TRY IT —
Copy every line below. Do not alter any of them.
(EXERCISE DATA)
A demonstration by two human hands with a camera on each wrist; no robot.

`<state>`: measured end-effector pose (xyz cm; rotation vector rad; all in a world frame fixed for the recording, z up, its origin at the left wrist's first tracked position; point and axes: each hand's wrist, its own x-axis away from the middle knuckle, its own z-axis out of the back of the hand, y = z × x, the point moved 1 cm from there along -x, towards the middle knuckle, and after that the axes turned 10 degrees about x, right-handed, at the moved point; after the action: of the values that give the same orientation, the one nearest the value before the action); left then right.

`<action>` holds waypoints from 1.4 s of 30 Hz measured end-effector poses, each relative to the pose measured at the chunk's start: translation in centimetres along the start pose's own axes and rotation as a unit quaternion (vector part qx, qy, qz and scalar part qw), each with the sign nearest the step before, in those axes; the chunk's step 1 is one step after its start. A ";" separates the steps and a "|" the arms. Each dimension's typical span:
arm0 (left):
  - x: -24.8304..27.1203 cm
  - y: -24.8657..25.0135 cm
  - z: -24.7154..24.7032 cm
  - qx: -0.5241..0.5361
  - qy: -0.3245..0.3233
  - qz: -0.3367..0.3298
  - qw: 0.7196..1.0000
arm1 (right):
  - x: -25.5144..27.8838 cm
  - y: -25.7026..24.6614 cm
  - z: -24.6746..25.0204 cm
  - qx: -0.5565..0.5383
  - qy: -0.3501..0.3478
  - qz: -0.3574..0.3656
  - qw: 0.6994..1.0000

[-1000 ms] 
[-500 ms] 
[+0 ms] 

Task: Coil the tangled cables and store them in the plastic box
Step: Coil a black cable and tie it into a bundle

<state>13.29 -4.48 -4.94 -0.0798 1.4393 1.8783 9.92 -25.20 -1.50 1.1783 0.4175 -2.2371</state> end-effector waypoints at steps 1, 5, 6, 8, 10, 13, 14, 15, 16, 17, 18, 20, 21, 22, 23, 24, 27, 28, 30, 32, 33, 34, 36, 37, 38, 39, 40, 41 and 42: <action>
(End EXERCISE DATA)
ANSWER —
A demonstration by two human hands with a camera on each wrist; no robot.

`<state>`: measured end-effector pose (xyz cm; rotation vector rad; all in a world frame fixed for the recording, z up, its origin at the left wrist's first tracked position; point and axes: each hand's wrist, its own x-axis away from the middle knuckle, its own z-axis out of the back of the hand, y = z × x, the point moved 1 cm from there along -x, towards the middle knuckle, and after that the axes turned 10 degrees about x, right-handed, at the moved point; after the action: of the values that give the same orientation, the one nearest the value before the action); left then right.

`<action>` holds waypoints from 1.4 s of 30 Hz measured end-effector poses, each relative to the pose measured at the chunk's start: translation in centimetres along the start pose's own axes and rotation as a unit quaternion (vector part qx, qy, qz and scalar part qw), each with the sign nearest the step before, in those axes; the chunk's step 1 is one step after its start. A ";" separates the steps and a "|" the arms. Each dimension's typical span:
arm0 (left):
  - x: -24.8304..27.1203 cm
  - y: -24.8657..25.0135 cm
  - z: -24.7154..24.7032 cm
  - qx: -0.5241..0.5361
  - qy: -0.3245..0.3233
  - qz: -0.3367..0.3298
  - qw: 0.7196..1.0000
arm1 (right):
  - x: -25.5144..27.8838 cm
  - y: -25.7026..24.6614 cm
  - z: -24.6746..25.0204 cm
  - qx: -0.5565..0.5383
  - qy: -0.3501..0.3478
  - qz: -0.3574..0.3656
  - qw: 0.6994..1.0000

[-1000 ms] 
[-500 ms] 
[+0 ms] 

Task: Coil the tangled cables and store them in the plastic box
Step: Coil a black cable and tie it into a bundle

<state>13.29 -4.48 -4.94 -0.0798 1.4393 1.8783 9.92 -25.20 -1.50 1.1783 0.4175 -2.2371</state> end-effector waypoints at steps 1, 5, 6, 8, 10, 13, 14, 15, 16, 17, 18, 20, 21, 22, 23, 24, 27, 28, 30, 32, 33, 34, 36, 37, 38, 39, 40, 41 and 42: <action>

The exercise has been finished.